▸ AIM OF THE EXERCISE
After locating the line that contains "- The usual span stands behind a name" in the data below, set down exactly that line and each one after it through the line that contains "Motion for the", and nothing more.

▸ DATASET SECTION
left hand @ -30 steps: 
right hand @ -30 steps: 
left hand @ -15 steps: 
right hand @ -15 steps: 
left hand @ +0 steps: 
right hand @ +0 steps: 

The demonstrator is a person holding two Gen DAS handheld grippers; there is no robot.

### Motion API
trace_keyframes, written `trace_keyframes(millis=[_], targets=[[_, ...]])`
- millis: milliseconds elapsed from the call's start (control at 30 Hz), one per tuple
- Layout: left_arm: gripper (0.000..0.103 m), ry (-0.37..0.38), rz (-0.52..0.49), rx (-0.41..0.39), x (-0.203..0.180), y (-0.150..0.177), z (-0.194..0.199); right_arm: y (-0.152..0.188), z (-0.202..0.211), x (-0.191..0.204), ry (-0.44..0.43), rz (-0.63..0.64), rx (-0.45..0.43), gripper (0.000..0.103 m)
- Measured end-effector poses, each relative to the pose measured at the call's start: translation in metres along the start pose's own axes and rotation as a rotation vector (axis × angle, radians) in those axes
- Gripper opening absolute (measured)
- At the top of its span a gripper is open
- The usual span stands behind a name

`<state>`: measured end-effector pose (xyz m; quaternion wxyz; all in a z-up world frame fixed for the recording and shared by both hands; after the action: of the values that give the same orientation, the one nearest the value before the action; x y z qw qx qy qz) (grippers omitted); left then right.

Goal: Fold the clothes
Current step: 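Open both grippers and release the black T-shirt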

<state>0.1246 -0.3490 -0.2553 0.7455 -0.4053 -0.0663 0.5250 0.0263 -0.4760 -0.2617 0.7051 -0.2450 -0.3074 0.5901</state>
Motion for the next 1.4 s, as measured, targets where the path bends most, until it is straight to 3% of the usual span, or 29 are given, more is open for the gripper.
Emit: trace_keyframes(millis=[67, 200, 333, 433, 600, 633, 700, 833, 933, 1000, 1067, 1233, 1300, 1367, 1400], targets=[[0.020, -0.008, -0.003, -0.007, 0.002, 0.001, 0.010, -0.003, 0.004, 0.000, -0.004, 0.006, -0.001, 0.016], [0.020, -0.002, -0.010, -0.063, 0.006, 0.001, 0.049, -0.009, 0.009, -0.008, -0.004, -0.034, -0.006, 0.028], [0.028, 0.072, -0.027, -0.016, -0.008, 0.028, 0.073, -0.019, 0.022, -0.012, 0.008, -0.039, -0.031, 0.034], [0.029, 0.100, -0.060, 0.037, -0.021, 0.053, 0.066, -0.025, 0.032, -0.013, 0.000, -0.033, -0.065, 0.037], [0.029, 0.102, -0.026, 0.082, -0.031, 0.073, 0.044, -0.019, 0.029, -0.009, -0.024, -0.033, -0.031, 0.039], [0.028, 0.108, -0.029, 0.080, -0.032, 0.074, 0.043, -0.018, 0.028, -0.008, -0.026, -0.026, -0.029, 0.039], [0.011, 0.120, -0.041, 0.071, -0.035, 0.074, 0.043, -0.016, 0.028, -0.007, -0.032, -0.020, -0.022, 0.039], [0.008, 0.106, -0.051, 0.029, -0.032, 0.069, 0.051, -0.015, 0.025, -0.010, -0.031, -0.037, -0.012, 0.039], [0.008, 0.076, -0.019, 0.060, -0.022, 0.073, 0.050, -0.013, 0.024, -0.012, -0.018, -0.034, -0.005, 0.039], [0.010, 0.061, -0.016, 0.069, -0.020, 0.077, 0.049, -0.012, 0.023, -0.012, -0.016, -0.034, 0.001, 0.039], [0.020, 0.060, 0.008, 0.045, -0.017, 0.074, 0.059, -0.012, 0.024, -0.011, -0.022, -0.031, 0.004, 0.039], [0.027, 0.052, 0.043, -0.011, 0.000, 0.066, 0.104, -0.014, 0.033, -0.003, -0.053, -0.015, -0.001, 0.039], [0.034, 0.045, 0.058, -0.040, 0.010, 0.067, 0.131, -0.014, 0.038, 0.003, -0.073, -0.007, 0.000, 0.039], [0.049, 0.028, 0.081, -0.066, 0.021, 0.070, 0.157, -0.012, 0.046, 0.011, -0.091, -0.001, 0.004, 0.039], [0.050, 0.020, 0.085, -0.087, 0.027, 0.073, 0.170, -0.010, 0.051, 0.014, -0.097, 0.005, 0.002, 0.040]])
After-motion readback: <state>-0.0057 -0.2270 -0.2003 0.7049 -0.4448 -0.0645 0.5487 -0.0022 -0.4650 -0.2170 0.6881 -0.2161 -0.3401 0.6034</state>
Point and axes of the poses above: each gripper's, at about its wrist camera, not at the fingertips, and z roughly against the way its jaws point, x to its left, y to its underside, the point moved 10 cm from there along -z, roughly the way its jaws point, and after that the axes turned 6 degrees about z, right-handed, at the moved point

▸ EXERCISE RESPONSE
- The usual span stands behind a name

`<state>`: measured end-effector pose (xyz m; quaternion wxyz; all in a z-up world frame fixed for the recording and shared by both hands; after the action: of the values that give the same orientation, the one nearest the value before the action; x y z qw qx qy qz) (grippers omitted); left then right.

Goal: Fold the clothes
Current step: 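Open both grippers and release the black T-shirt
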
<state>0.1246 -0.3490 -0.2553 0.7455 -0.4053 -0.0663 0.5250 0.0263 -0.4760 -0.2617 0.7051 -0.2450 -0.3074 0.5901</state>
Motion for the next 1.4 s, as measured, targets where the path bends most, until it is straight to 3% of the usual span, or 29 are given, more is open for the gripper.

That completes the response.